A instrução focus-on-form é uma abordagem que redireciona a atenção do


aprendiz durante o processo de input, tanto durante quanto através de enunciados, (o
que remete a hipótese do Noticing), e assim, exige uma intervenção pedagógica, por
exemplo, a instrução. Essa abordagem foca em resolver problemas quando eles ocorrem
incidentalmente durante o uso comunicativo da língua na sala de aula.
Outra questão que a autora traz para aprimorar os estudos de ASL para adultos, é
entender os modos de processamento. Para Doughty, as pesquisas mostram que, para ter
sucesso, ASL deve incluir dois modos de processamento, o modo implícito e o modo
explícito, este último, de acordo com a autora, para ser acionado apenas quando o
processamento implícito é insuficiente.
Doughty conclui que o objetivo da instrução deve ser organizar o espaço de
processamento que permite que os adultos notem as pistas provenientes do input, como
quando eles faziam quando crianças. Um desafio para os pesquisadores de ASL é
determinar como a organização desse espaço pode ser implementado nos procedimentos
pedagógicos.

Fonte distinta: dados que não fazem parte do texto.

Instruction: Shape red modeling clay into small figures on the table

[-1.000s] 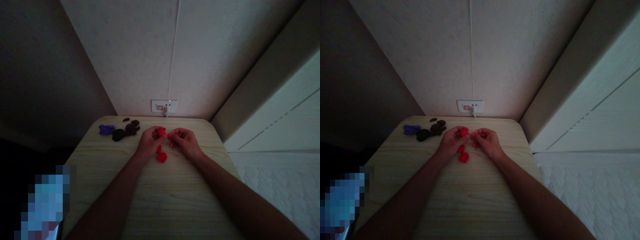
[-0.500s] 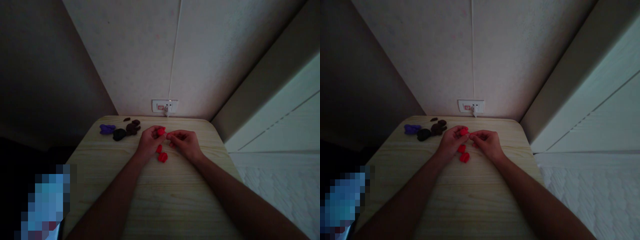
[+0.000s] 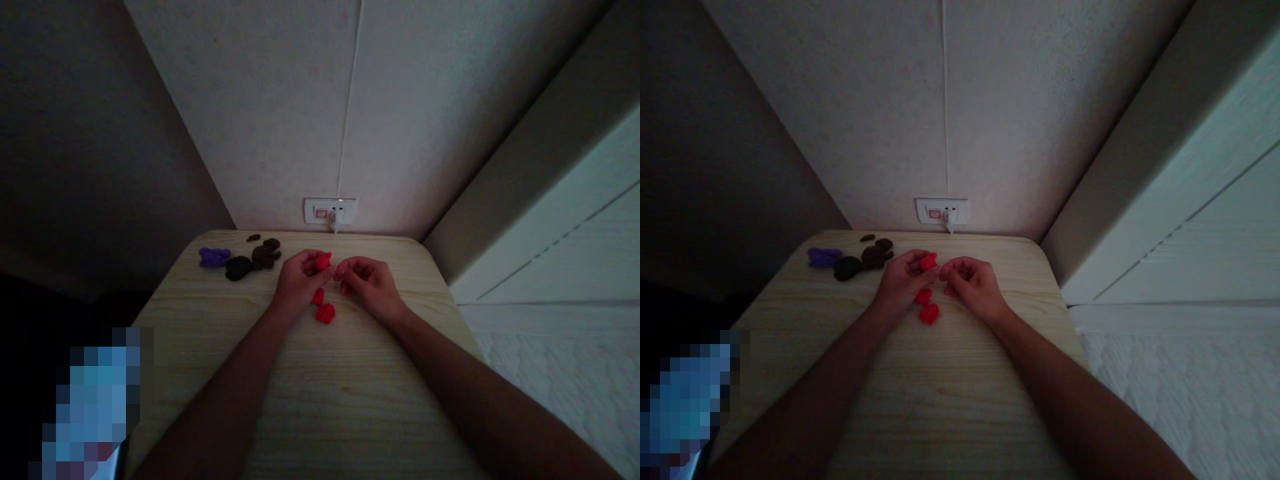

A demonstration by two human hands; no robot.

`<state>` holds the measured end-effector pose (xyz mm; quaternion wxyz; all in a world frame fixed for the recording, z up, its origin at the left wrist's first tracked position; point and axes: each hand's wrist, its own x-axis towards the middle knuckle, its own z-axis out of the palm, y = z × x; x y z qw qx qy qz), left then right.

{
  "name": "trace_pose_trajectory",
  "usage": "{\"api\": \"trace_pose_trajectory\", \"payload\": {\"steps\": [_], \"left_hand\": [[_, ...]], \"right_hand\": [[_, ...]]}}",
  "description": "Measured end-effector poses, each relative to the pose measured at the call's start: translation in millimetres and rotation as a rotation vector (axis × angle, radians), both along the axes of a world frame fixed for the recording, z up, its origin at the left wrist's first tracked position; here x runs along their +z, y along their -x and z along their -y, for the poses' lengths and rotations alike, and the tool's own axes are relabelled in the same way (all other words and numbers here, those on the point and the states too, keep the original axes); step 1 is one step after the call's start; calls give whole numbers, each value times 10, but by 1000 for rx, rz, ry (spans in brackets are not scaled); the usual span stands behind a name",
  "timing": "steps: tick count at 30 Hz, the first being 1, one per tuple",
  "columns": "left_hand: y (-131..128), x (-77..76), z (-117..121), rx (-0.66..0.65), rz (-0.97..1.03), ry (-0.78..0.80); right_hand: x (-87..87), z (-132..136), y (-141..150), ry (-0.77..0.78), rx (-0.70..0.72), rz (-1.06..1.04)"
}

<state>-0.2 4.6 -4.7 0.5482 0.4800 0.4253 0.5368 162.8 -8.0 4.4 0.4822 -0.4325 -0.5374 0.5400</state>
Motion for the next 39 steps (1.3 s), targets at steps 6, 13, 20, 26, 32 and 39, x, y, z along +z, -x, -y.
{"api": "trace_pose_trajectory", "payload": {"steps": [6,13,20,26,32,39], "left_hand": [[-13,28,15,18,29,8],[-11,13,4,16,6,-13],[-6,40,15,16,33,31],[-5,77,33,10,102,77],[-11,112,47,-20,128,118],[-3,95,57,-43,138,116]], "right_hand": [[-80,5,-5,-48,70,30],[-83,54,-40,-324,117,457],[-2,78,-56,-428,62,568],[-36,63,-57,-379,-13,479],[-43,78,-50,-382,-35,477],[-81,77,0,-273,-50,247]]}}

Um segundo desafio seria desenvolver medidas psicolinguísticamente
relevantes do processamento de ASL. Por fim, instrução de L2, se tratado em termos de
processamento, pode auxiliar aprendizes ao organizar o espaço de processamento.
A partir do texto analisado, percebe-se que a autora traz em seu estudo pontos
chaves para a compreensão da instrução de L2, e como abordar esse tema em futuras
pesquisas. De acordo com Ellis (1994), “o objetivo dos estudos de ASL é a descrição e
explicação da competência linguística ou comunicativa do aprendiz” (p. 15). A forma
como Doughty constrói sua análise, onde ela investiga como ocorre o processo de ASL
em adultos, e as restrições que precisam ser levadas em consideração, fazem desse
capítulo um estudo de extrema relevância para futuras pesquisas na área.
Ao tomar um caminho diferente de diversos estudos, a autora mostra como a
instrução deve ser tratada. Muitos estudos prévios analisaram de forma enviesada, o que
gerou uma definição não muito clara sobre como o tratamento instrucional pode auxiliar
no aprendizado de L2. Ao perceber esse problema, a autora busca propor formas de
como futuros estudos podem trabalhar com a instrução para chegar a um resultado
relevante para a área, pois muitos estudos passaram a ter resultados mais conclusivos ao
incorporar os elementos propostos pela autora.
Outro ponto relevante tratado neste capítulo é a abordagem psicolinguística
adotada, que visa como os processos mentais ocorrem na aquisição de L2. De acordo
com Housen (2005), “a instrução é qualquer tentativa sistemática de possibilitar ou
facilitar a aprendizagem de uma língua, manipulando mecanismos de aprendizagem
e/ou as condições sob as quais estes ocorrem” (p. 2). Para Doughty, é preciso
compreender os processos envolvidos nesses mecanismos para se possa ter uma
definição clara de como usar a instrução a favor do aprendizado de L2. Sendo assim,
processos de ASL é um fator importante nos estudos sobre instrução.

Referências

BERGSLEITHNER, Joara Martin. Mas afinal, o que é a noticing


hypothesis? Interdisciplinar-Revista de Estudos em Língua e Literatura, v. 9, 2009.

DOUGHTY, C. Instructed SLA: constraints, compensation, and enhancement, [w:]


The handbook of second language acquisition, red. C. Doughty, MH Long. 2003.

ELLIS, Rod; ELLIS, Rod R. The study of second language acquisition. Oxford
University, 1994.

HOUSEN, Alex et al. Investigating instructed second language


acquisition. Investigations in instructed second language acquisition, p. 1-27, 2005.